● What this task involves:
Starting at the first line of the material below, retype each line exactly until you reach the line with "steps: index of", which is also included; pictures stay out.

● Information shown:
-=-=-=-=-

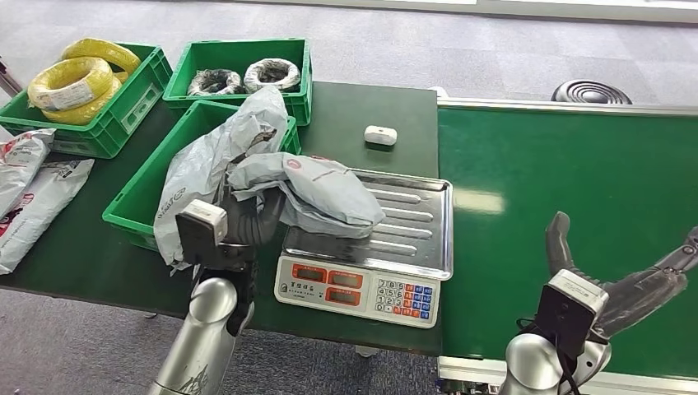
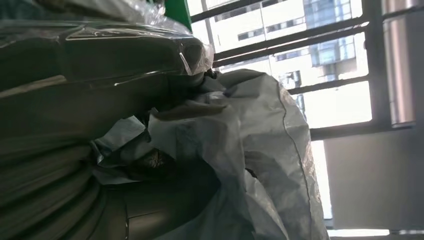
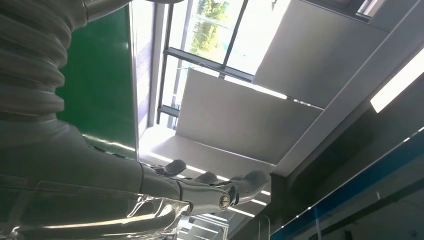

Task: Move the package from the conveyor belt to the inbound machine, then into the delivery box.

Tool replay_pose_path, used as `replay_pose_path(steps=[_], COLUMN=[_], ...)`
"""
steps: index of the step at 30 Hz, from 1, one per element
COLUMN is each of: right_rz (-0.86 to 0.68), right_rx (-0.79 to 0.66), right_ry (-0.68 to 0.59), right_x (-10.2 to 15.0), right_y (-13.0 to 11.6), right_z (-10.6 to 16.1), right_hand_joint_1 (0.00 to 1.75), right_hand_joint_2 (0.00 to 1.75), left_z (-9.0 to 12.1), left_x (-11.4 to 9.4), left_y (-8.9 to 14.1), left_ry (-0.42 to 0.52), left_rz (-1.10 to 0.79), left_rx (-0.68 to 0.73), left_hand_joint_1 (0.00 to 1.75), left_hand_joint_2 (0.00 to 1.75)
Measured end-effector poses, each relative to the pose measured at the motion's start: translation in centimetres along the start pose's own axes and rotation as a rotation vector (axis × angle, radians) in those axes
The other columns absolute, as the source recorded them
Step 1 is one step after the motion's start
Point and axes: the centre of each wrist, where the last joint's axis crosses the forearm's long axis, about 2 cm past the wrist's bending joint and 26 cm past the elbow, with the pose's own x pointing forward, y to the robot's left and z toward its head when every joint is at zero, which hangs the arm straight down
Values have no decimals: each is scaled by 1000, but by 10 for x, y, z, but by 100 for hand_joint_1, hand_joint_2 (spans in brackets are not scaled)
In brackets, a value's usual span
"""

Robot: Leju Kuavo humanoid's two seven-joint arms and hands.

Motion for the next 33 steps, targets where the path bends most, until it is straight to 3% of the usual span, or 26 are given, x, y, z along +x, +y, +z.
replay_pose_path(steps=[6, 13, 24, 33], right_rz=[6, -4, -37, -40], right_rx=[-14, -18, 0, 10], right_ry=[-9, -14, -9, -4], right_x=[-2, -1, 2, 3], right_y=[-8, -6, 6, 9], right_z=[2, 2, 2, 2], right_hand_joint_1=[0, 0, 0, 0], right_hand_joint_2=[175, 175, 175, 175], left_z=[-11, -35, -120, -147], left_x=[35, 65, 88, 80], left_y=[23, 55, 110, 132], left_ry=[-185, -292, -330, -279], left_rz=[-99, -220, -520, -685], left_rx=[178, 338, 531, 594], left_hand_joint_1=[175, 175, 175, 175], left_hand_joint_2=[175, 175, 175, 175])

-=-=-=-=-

● Solution for this problem:
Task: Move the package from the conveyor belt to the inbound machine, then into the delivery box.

Tool replay_pose_path, used as `replay_pose_path(steps=[_], COLUMN=[_], ...)`
"""
steps: index of the step at 30 Hz, from 1, one per element

No more work is needed on this answer.